Ad 7- Der Schwangerschaftskonflikt, dem die Schwangere im Moment der Diagnosestellung einer fetalen Erkrankung unterliegt, speist rechtlich gesehen sich nicht aus der Frage, ob sie ihr ungeborenes diskriminiert oder nicht, sondern welche absehbaren Auswirkungen diese fetale Erkrankung auf ihre maternale Gesundheit hat. Dabei muß sie eine immer schmerzliche Interessens- bzw. Güterabwägung vornehmen.
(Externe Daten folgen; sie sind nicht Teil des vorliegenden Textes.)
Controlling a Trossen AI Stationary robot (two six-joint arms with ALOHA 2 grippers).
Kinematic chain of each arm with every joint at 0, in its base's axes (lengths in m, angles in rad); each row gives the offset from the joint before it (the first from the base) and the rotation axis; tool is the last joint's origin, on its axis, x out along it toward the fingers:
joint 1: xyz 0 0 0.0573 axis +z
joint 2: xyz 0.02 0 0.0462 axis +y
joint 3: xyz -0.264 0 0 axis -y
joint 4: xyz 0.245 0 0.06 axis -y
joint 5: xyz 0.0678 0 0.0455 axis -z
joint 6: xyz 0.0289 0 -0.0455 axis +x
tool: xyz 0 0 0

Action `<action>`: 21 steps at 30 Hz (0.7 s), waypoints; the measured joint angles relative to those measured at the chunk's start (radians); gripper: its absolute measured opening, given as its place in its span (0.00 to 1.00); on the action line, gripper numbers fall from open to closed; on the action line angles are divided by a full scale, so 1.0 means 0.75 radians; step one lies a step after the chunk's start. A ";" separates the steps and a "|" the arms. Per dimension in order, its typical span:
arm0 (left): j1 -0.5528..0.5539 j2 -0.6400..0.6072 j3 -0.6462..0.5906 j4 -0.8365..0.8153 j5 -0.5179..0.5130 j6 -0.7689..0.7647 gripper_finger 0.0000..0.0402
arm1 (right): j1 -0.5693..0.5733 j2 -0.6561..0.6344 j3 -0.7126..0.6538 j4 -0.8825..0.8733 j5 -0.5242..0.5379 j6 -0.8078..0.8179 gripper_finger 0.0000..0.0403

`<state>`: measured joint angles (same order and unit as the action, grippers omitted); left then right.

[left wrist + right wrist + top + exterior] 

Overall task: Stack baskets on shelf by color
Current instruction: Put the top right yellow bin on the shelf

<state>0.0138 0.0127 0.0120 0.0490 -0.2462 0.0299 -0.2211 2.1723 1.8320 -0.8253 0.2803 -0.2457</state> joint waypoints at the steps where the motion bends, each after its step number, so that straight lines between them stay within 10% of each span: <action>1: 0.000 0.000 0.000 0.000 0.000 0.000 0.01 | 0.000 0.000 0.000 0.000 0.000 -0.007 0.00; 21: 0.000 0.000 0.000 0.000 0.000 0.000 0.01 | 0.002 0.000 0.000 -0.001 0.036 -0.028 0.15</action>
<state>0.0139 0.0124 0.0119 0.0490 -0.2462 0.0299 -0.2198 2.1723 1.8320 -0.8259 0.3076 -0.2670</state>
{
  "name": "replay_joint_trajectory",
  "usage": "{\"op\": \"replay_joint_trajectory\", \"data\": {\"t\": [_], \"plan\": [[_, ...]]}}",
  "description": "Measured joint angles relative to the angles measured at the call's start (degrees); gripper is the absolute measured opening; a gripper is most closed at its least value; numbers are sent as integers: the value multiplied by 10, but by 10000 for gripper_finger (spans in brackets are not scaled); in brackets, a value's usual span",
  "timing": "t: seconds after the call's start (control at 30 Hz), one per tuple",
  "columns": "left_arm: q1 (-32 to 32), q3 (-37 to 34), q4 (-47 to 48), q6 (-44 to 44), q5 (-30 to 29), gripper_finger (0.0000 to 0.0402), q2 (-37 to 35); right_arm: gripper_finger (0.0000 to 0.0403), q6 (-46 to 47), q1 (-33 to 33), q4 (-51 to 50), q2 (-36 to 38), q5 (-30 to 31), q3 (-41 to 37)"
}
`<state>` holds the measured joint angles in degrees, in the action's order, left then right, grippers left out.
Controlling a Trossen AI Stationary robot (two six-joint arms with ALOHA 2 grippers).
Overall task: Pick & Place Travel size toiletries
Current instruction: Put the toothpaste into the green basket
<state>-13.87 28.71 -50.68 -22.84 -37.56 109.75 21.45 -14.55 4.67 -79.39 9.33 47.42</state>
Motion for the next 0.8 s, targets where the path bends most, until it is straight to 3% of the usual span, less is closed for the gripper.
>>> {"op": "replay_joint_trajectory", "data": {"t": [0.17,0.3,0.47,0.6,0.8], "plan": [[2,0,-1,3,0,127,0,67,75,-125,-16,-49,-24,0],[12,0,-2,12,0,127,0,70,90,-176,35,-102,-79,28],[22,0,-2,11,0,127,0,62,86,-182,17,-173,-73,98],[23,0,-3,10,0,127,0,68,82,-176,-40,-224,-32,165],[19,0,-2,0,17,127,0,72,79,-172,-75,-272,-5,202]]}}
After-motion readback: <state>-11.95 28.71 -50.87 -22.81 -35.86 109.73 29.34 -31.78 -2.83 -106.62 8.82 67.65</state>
Ad 8- Die gesellschaftliche Debatte zum Thema „Pränatal-Diagnostik und Down-Syndrom“ wird seit 50 Jahren geführt. Sie wurde dabei fortwährend an die jeweils aktuelle medizinische Entwicklung angepasst und fand Eingang in die daraufhin weiterentwickelte Gesetzgebung. Die Einführung des PraenaTests macht eine gesellschaftliche Diskussion in der Tat erforderlich. Sie ist allerdings nicht dazu geeignet, die gesellschaftliche Entwicklung der letzten 50 Jahre rückabzuwickeln und der Schwangeren ihr Recht auf informationelle Selbstbestimmung in rückwärtsgewandter, fundamentalkonservativer patriarchalischer Manier abzuerkennen.

Damit ist dieses von hochrangigen gesellschaftlichen Gruppierungen erstellte Positionspapierer erneut ein vertane Chance, endlich eine reife, engagierte, aber inhaltlich-sachlich zutreffende Debatte zum Thema "Neuerungen in der Pränatalmedizin" zu führen. Es fügt sich damit bedauerlicherweise ein in die Vielzahl der Stimmen, welche das Recht auf informierte Entscheidung der Schwangeren, ebenfalls legitimiert durch das Grundgesetz, vorsätzlich ignorieren. Damit ist dieses Papier dazu angetan, erneut eine gesellschaftliche Scheindebatte zu befeuern, ohne daß dadurch Licht vom Baum der Erkenntnis in die Dunkelheit unserer kreatürlichen Beschränktheit gebracht würde.